La fiscalité, principale ressource de la collectivité

La fiscalité constitue la principale ressource de la collectivité et représente 68 % des recettes réelles de fonctionnement. La commune perçoit directement la taxe foncière sur les propriétés bâties et la taxe foncière sur les propriétés non bâties.

En 2021, avec la réforme de la taxe d’habitation, la commune ne percevra plus la taxe d’habitation mais percevra en recette la part de la taxe foncière départementale sur les propriétés bâties et une compensation de l’Etat.

D’autres taxes viennent également alimenter le budget communal : la taxe d’habitation pour les logements vacants, la taxe additionnelle aux droits de mutation et la taxe sur l’électricité.

Taxe d’habitation : Ce qui change en 2021

La taxe d’habitation est une taxe perçue au profit des collectivités locales. Son montant varie d’une commune à l’autre. Son taux d’imposition est voté par les collectivités territoriales. La taxe d’habitation dépend également des caractéristiques du local imposable (dimension, niveau de confort…), des revenus et de la composition du foyer qui l’occupe. La loi de finances pour 2020 prévoit la suppression totale et définitive de la taxe d’habitation sur les résidences principales. 80 % des Français ne la payent plus depuis 2020. Pour les 20 % des ménages restants, la suppression de la taxe d’habitation se déploiera jusqu’en 2023, date à laquelle plus aucun foyer ne la paiera sur sa résidence principale. Cette suppression se traduit, pour les communes, par une perte de ressources. Elle sera compensée par un transfert de la part départementale de la taxe foncière sur les propriétés bâties, ainsi que d’une compensation de l’État.

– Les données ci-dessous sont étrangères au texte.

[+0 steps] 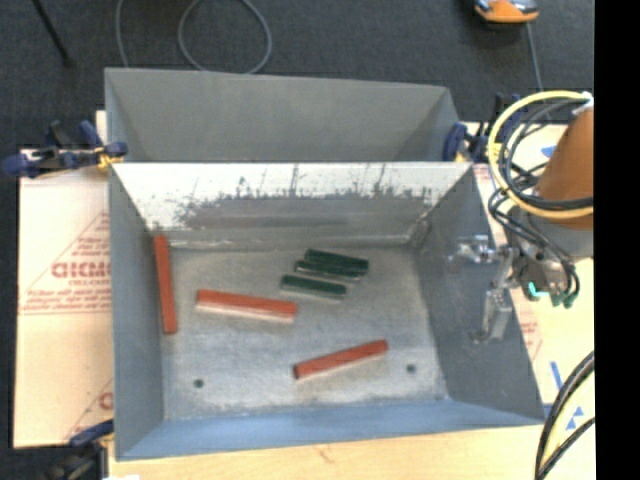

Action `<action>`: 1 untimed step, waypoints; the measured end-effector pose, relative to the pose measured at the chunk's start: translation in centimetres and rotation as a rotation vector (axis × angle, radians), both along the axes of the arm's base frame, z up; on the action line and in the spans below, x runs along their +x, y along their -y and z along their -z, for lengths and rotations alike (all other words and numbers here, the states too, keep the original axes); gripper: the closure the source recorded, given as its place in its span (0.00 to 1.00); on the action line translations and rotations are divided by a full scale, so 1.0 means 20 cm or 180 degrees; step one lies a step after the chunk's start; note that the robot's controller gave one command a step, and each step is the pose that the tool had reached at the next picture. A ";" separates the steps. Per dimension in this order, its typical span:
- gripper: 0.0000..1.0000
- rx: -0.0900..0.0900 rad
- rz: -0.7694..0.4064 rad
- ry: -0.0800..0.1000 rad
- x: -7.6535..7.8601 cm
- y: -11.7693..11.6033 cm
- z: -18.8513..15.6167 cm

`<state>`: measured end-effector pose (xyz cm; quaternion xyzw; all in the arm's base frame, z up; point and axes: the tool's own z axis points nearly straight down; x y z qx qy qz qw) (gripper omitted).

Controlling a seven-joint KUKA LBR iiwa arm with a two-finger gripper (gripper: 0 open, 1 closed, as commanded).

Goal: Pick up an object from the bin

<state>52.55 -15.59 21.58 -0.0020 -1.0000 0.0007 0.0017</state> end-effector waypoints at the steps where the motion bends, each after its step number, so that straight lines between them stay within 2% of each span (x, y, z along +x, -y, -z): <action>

Les exonérations et majorations fiscales

La taxe d’habitation :

  • Les abattements :
    – Pour charges de famille : 10 % et 15 %,
    – Abattement spécial à la base : 10 % (sous condition de revenus),
    – Abattement spécial handicapés : 10%.
  • Assujettissement des logements vacants depuis plus de 2 ans : délibération de septembre 2013.

La taxe foncière sur les propriétés bâties :

Les abattements :
– exonération en faveur de la reprise d’entreprise industrielle en difficulté (2 ans) : délibération de juin 1989,
– exonération pour les jeunes entreprises innovantes ou universitaires : délibération de septembre 2008.

La taxe foncière sur les propriétés non bâties :

  • Les abattements :
    – Dégrèvement d’une durée de 5 ans accordé aux jeunes agriculteurs : délibération de mars 1992,
    – Exonération de deux ans des immeubles financés par des prêts aidés : délibération de juin 1992.
  • Majoration de la valeur locative des terrains constructibles : délibération de septembre 2009.